Land Cover Classification with LandCoverClassifier#

LandCoverClassifier is the machine-learning layer on top of NdviSeasonality. It takes the multi-temporal composite you already configured — any sensor, any index, any period scheme — turns it into a feature stack, and feeds it into one of the supervised or unsupervised classifiers available in Google Earth Engine. Training, prediction, and accuracy assessment all run server-side.

The design intent: you should not have to rewrite your feature engineering every time you want to try a new classifier. The NdviSeasonality configuration is the feature engineering.


Quick start#

import ee
from ndvi2gif import NdviSeasonality, LandCoverClassifier

ee.Initialize()

ns = NdviSeasonality(
    roi=roi,
    sat='S2',
    index='ndvi',
    start_year=2021, end_year=2023,
    periods=4,
    key='median',
)

clf = LandCoverClassifier(ns)

clf.create_feature_stack(indices=['ndvi', 'ndwi', 'bsi'], include_statistics=True)
clf.add_training_data(training_polygons='training.shp', class_property='class')
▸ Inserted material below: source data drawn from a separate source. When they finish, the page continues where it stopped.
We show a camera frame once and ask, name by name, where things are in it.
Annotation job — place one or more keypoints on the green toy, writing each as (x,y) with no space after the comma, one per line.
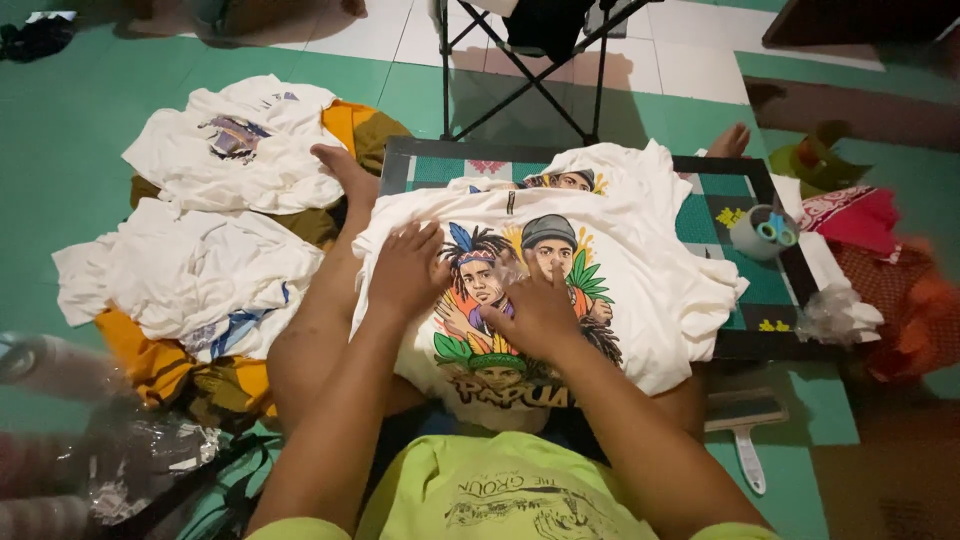
(814,161)

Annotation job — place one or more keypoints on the red patterned cloth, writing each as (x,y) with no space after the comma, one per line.
(855,217)

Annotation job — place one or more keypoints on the person's lime green shirt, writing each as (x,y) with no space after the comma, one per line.
(480,495)

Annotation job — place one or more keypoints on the person's right foot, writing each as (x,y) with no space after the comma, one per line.
(729,141)

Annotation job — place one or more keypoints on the white tape roll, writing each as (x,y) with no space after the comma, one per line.
(746,238)

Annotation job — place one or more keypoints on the heap of clear plastic bags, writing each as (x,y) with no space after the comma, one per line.
(142,450)

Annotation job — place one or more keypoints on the person's right hand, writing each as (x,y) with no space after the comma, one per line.
(540,319)

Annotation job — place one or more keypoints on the person's left hand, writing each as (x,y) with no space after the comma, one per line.
(405,274)

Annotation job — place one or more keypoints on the crumpled clear plastic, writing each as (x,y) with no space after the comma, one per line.
(825,315)

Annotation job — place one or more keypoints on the orange cloth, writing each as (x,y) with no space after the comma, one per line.
(907,307)

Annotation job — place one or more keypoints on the black folding chair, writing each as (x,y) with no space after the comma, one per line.
(534,79)

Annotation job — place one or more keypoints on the crumpled white t-shirt purple print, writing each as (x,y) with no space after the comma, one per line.
(247,169)

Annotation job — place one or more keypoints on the yellow and brown cloth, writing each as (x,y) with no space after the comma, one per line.
(150,360)

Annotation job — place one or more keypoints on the white printed t-shirt underneath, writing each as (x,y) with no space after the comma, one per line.
(637,171)

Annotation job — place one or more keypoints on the black cloth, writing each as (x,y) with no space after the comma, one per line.
(547,26)

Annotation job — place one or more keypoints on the dark wooden furniture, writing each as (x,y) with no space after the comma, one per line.
(862,19)

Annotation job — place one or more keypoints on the dark crumpled cloth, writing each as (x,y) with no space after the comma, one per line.
(34,37)

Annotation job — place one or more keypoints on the white t-shirt with colourful print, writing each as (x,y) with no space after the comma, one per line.
(660,300)

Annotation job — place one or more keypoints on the crumpled white t-shirt blue print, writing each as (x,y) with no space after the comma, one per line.
(187,277)

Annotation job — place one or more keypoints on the blue and green scissors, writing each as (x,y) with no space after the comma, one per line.
(776,229)

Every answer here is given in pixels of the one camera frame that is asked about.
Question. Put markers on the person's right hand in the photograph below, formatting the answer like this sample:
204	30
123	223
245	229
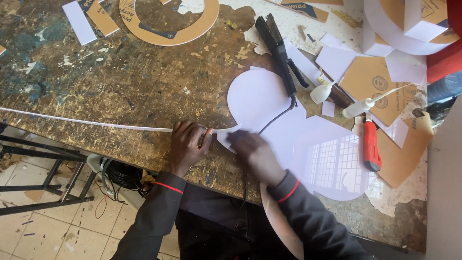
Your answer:
258	157

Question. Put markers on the person's left hand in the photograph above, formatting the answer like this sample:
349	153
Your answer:
187	148

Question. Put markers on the person's right fingers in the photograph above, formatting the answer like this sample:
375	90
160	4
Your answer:
238	141

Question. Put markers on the large white acrylic shaped sheet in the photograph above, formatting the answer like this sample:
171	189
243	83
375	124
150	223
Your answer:
325	144

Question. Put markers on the long white acrylic strip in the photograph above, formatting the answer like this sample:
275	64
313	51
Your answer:
108	124

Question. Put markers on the person's dark clothing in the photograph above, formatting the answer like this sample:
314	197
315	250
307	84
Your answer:
216	227

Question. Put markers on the small white squeeze bottle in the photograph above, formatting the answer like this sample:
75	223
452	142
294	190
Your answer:
320	93

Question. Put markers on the small white acrylic square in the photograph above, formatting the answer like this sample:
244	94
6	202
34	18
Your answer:
328	109

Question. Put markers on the black heating clamp tool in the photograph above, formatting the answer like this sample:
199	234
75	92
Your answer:
278	47

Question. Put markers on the white acrylic offcut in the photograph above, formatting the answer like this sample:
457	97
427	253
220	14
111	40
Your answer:
305	63
399	131
406	68
335	59

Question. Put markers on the dark brown bottle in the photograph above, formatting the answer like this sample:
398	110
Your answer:
339	95

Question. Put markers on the white needle-tip glue bottle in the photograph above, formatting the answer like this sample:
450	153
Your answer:
357	108

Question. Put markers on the red utility knife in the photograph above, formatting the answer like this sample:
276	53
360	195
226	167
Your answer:
371	144

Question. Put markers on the brown paper-coated acrylic sheet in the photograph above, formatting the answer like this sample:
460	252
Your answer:
371	83

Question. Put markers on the brown paper-coated acrylic bar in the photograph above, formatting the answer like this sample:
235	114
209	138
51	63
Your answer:
303	9

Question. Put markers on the peeled brown protective paper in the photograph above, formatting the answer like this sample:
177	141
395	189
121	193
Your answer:
400	159

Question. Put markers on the brown paper-coated acrylic offcut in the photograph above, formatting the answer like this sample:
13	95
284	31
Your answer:
101	18

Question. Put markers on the black metal stand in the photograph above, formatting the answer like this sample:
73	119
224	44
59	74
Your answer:
54	180

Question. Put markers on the large white channel letter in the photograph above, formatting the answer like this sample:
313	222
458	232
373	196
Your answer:
393	32

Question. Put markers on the white rectangular acrylic strip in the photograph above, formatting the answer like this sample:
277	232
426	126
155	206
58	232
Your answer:
79	23

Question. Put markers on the blue-grey bundle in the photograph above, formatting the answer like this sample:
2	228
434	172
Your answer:
445	88

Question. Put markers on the red panel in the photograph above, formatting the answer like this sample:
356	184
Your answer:
447	57

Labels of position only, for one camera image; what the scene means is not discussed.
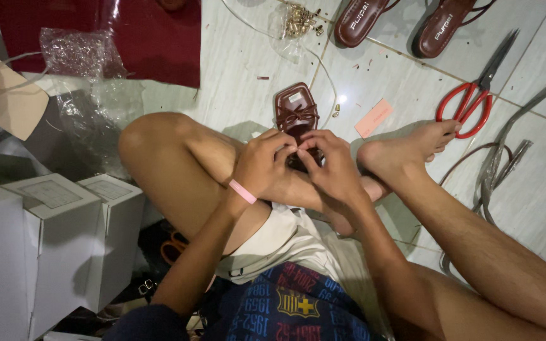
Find brown cardboard piece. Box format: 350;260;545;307
0;28;50;141

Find cream shorts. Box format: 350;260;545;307
215;203;349;285

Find person's right leg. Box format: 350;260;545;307
356;119;546;341

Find person's right hand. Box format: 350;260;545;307
297;130;367;204

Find person's left hand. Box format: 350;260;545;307
233;128;298;200

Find pink wristband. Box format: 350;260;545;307
228;178;258;205

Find white cord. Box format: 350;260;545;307
221;0;339;129

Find dark red leather sheet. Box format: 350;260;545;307
0;0;203;89

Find pink paper tag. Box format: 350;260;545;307
355;98;394;139

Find bag of gold buckles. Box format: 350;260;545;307
269;2;326;62

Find person's leg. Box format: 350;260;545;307
356;119;546;341
118;112;392;256

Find person's left leg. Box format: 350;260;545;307
118;112;392;256

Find blue patterned shirt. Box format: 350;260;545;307
202;261;387;341

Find orange-handled scissors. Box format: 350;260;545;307
160;230;189;266

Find bundle of grey plastic straps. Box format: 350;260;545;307
439;64;546;280

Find brown heeled sandal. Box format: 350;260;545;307
411;0;496;59
334;0;402;48

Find red-handled scissors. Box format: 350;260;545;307
435;28;520;140

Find clear crumpled plastic bag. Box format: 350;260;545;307
39;27;146;178

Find brown bow sandal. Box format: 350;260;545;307
274;82;325;173

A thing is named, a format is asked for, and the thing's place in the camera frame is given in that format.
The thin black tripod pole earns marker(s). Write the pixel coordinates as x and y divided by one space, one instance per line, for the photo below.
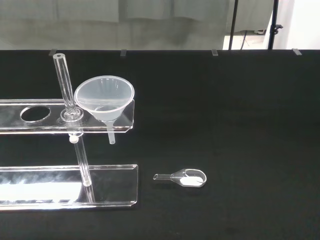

classified = clf.classify_supervised(algorithm='random_forest')

print(clf.accuracy_results['overall_accuracy'], clf.accuracy_results['kappa'])

1. Building a feature stack#

create_feature_stack() stacks every period × year × index combination into a single multi-band ee.Image. A three-year Sentinel-2 seasonal composite with three indices produces 3 × 4 × 3 = 36 bands.

stack = clf.create_feature_stack(
    indices=['ndvi', 'ndwi', 'bsi'],
    include_statistics=True,   # adds mean, std, max, min per index
    normalize=True,            # rescales all bands to [0, 1]
)

Argument

Purpose

indices

Indices to stack. If None, uses the current NdviSeasonality.index. Must be compatible with the sensor.

include_statistics

Adds four temporal summary bands per index (mean, std, max, min) — often the most informative features for vegetation classes.

normalize

Linear min-max rescaling to [0, 1]. Recommended for SVM and Naive Bayes, optional for tree-based methods.

Band names follow the pattern {index}_{year}_{period} — e.g. ndvi_2021_summer, ndwi_2022_winter, bsi_mean.

Why multi-temporal helps. A cropland pixel and a shrubland pixel can have identical summer NDVI. What separates them is the seasonal trajectory — the winter trough, the spring rise, the post-harvest drop. Stacking the periods makes that trajectory available to the classifier as features, instead of collapsing it into a single statistic.

Sensor compatibility#

The stack inherits the sensor from NdviSeasonality. Invalid indices (not registered for that sensor in self.sensor_indices) raise a ValueError before any GEE work runs.


2. Training data#

Two input formats are supported: points (already labelled) or polygons (a class label per polygon, from which points are sampled).

# Option A — labelled points
clf.add_training_data(
    training_points='training_points.shp',
    class_property='class',
)

# Option B — labelled polygons, sample 100 points each
clf.add_training_data(
    training_polygons='training_polygons.geojson',
    class_property='class',
    points_per_class=100,
)

# Option C — pass an ee.FeatureCollection you already built
clf.add_training_data(training_points=my_ee_fc, class_property='class')

A few things happen under the hood:

  1. If you pass polygons, sampleRegions() draws random samples inside each polygon.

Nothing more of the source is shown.